While all countries must commit to taking action, the United States and other G-7 countries have the power to lead these transformations. This year, the council’s recommendations recognize the successes of the US’ Women, Peace, and Security Act of 2017, which strengthens efforts to prevent and resolve conflict by increasing women’s participation in negotiation and mediation efforts. More importantly, though, the recommendations underscore that the United States needs to do more. In particular, the United States needs to do more to ensure women are equally represented in legislative bodies. Currently, women are better represented in Tunisian government-at 31%-than they are in the United States.
Based on the council’s recommendations, I see two specific actions the United States can and should take to ensure gender-equal representation. The US should ratify the Convention on the Elimination of All Forms of Discrimination Against Women (CEDAW); the US is the only G-7 member country that hasn’t ratified the convention. Additionally, the US must enshrine in US law the creation of independent bodies dedicated to gender equality.
A great model for this is the Finnish Equality Act, which created independent bodies tied to the Ministry of Social Affairs and Health. Each body has a different mandate: one is in charge of the creation of equitable governmental action and legislation, another is concerned with the verification of law enforcement and action on cases related to discrimination, the third is a jurisdictional body able to impose penalties, and the fourth is a forum in which women’s associations can participate.
If the United States fails to implement these recommendations, its reputation and economy will suffer. Failing to ratify CEDAW, for example, hampers and undermines US efforts to fight for democracy and human rights domestically and globally. How can the United States convincingly advocate for women in other countries when it has yet to adequately advocate for women here? Moreover, the US gross domestic product (GDP) is losing out by not incorporating a gender lens in its policies. Closing the gender gap in the US workforce could at $4.3 trillion to the country’s GDP by 2025.
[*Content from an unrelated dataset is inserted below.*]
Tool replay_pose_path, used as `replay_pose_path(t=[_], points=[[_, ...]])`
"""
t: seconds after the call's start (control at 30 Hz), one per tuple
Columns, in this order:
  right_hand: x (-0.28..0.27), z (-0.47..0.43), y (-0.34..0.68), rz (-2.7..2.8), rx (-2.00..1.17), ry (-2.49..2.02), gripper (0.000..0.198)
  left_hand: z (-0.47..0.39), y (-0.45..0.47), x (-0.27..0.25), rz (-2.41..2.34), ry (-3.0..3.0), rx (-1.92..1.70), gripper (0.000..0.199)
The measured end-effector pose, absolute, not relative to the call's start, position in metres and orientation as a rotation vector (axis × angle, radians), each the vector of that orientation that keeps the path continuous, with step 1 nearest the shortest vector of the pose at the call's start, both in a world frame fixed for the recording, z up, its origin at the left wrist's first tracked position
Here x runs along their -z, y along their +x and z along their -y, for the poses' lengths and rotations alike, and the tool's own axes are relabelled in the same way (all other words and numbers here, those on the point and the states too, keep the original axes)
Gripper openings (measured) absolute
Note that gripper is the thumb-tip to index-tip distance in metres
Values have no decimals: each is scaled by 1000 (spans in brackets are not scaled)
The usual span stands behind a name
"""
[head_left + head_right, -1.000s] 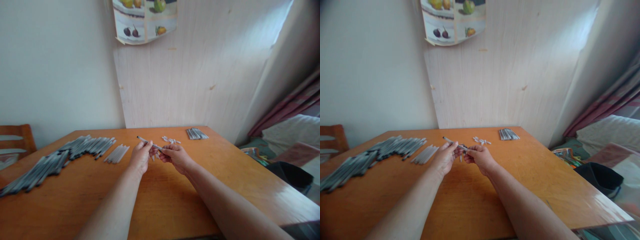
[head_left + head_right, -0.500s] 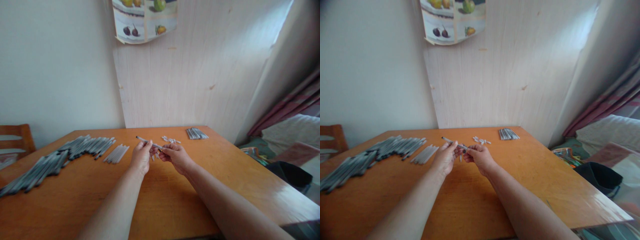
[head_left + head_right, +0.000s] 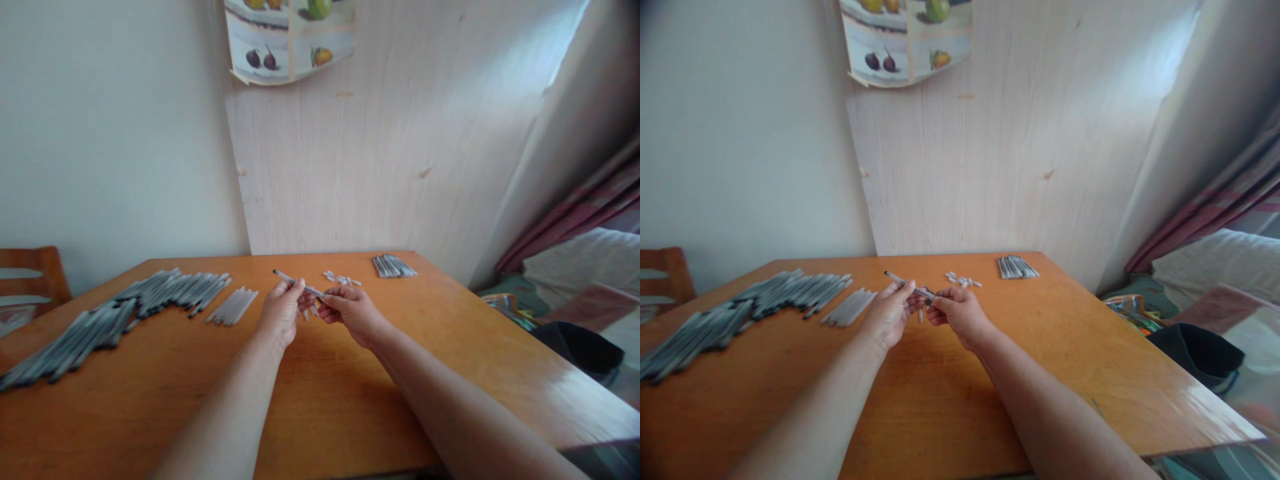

A gender-equal world is not only desirable because it is morally right, but also because it yields noteworthy economic benefits for women and for everyone. No country is currently gender-equal, and no country is on track to be gender-equal by 2030. And this inequality has a high economic cost. The World Bank has found that if women had the same lifetime earnings as men, each person’s wealth would increase, on average, by $23,620, for a total of $160.2 trillion increase in global wealth.
If the United States fails to act on the G-7 Council’s recommendations, the whole world is losing out. It is up to the US and other G-7 countries to take bold actions towards gender-equality and help pave the way to a more equitable and prosperous would.